ANALISIS PELAKSANAAN PERUBAHAN STATUS TANAH HAK GUNA BANGUNAN (HGB) MENJADI HAK MILIK (HM) YANG SEDANG DIBEBANI HAK TANGGUNGAN (HT)

*Ezara Dereina Januarfitri -  Program Studi S1 Ilmu Hukum, Fakultas Hukum, Universitas Diponegoro, Indonesia
Published: 30 Apr 2019.
Open Access
Citation Format:
Article Info
Section: Articles
Language: ID
Full Text:
Abstract
Tanah berstatus Hak Guna Bangunan dapat dijadikan jaminan utang dengan dibebani Hak Tanggungan. Demikian ketentuan Pasal 39 UUPA jo pasal 33 ayat (1) PP. Nomor 40 Tahun 1996 hal ini sesuai dengan Pasal 4 ayat (1) Undang-Undang Nomor 4 Tahun 1996 tentang Hak Tanggungan Atas Tanah Beserta Benda-Benda Yang Berkaitan Dengan Tanah yang kemudian lazim disebut (UUHT), bahwa hak atas tanah yang dapat di bebani Hak Tangungan adalah Hak Milik, Hak Guna Usaha, Hak Guna Bangunan dan Hak Pakai atas Tanah Negara yang menurut ketentuan wajib didaftar dan menurut sifatnya dapat dipindahtangankan. Permasalahan dalam penelitian ini adalah prosedur pelaksanaan peningkatan tersebut tidak sepenuhnya dapat berjalan sesuai dengan prosedur, sehingga membuat beberapa bank seperti BPR tidak menjalankan prosedur tersebut dan mempercepatnya dengan melakukan perubahan tanpa mempertimbangkan unsure hak tanggungan dan tanpa sepengetahuan pemilik tanah.
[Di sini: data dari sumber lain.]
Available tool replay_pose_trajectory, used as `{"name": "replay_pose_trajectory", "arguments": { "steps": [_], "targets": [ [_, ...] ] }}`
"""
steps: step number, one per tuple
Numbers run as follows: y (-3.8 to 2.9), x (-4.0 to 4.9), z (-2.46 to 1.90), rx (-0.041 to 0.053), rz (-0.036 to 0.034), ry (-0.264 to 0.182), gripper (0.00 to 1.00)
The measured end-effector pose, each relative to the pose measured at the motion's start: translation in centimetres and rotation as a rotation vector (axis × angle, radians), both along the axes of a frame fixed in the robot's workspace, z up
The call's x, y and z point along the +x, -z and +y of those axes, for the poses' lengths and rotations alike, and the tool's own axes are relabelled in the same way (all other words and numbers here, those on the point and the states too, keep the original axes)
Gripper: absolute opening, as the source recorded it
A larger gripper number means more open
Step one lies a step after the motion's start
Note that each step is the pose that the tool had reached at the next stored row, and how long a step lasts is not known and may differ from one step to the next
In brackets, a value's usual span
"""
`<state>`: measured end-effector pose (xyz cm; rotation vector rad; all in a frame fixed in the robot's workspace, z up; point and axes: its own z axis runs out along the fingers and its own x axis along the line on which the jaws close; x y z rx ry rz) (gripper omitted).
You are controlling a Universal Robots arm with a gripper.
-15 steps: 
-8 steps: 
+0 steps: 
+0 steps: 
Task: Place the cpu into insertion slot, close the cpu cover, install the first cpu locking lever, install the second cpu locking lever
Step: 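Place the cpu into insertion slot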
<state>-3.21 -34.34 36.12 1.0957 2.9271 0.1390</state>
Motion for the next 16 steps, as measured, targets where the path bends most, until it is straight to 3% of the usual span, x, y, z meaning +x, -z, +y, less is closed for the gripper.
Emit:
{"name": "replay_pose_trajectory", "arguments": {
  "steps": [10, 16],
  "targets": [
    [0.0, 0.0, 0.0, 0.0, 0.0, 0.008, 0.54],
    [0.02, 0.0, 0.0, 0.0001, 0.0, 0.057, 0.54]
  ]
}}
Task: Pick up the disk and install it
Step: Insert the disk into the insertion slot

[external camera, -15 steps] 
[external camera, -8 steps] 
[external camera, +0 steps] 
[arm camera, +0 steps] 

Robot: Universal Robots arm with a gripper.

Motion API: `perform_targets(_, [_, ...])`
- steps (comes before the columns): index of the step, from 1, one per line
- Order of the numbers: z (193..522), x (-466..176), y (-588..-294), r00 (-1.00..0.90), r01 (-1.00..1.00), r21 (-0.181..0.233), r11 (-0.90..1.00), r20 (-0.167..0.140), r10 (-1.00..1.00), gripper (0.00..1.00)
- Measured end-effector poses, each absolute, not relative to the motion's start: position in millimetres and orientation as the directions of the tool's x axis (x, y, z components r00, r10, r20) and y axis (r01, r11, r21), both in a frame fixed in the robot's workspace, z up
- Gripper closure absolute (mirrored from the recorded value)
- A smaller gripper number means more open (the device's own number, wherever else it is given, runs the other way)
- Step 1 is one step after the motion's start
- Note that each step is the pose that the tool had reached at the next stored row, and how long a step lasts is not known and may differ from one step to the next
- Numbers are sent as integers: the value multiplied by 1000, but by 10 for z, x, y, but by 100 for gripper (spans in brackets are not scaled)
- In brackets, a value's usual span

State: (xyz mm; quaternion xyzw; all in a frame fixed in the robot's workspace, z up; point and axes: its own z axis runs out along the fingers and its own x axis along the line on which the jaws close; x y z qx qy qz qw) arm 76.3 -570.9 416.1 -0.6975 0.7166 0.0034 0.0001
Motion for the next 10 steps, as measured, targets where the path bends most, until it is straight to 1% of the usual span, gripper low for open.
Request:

Penelitian ini bertujuan untuk mengetahui pelaksanaan perubahan status Hak Guna Bangunan atas tanah untuk rumah tinggal menjadi Hak Milik yang dibebani Hak Tanggungan dan mengetahui akibat hukumnya atas perubahan hak dari Hak Guna Bangunan atas tanah untuk rumah tinggal yang dibebani Hak Tanggungan menjadi Hak Milik. Penelitian ini menggunakan metode pendekatan yuridis normatif, yaitu pendekatan menganalisis hukum sebagai suatu perangkat aturan perundang-undangan yang bersifat normatif. Spesifikasi penelitian ini adalah deskriptif analitis yaitu menggambarkan peraturan perundang – undangan yang berlaku dikaitkan dengan teori – teori hukum dan praktek pelaksanaan hukum yang menyangkut permasalahan tersebut.Pelaksanaan perubahan status Hak Guna Bangunan atas tanah untuk rumah tinggal menjadi Hak Milik yang dibebani Hak Tanggunganbahwa perubahan dilakukan atas permohonan pemegang hak dengan persetujuan dari pemegang Hak Tanggungan, dengan pernyataan persetujuan tertulis disertai penyerahan sertipikat Hak Tanggungan yang bersangkutan.Akibat hukumnya dengan perubahan Hak Guna Bangunan atas tanah untuk rumah tinggal menjadi Hak Milik yang dibebani Hak Tanggungan adalah dengan perubahan hak tersebut maka hak atas tanahnya hapus menjadi Tanah Negara, dengan hapusnya hak atas tanah yang dibebaninya, maka Hak Tanggungan hapus dengan sendirinya.Untuk itu bila utang-piutang belum selesai harus dibuat Hak Tanggungan baru.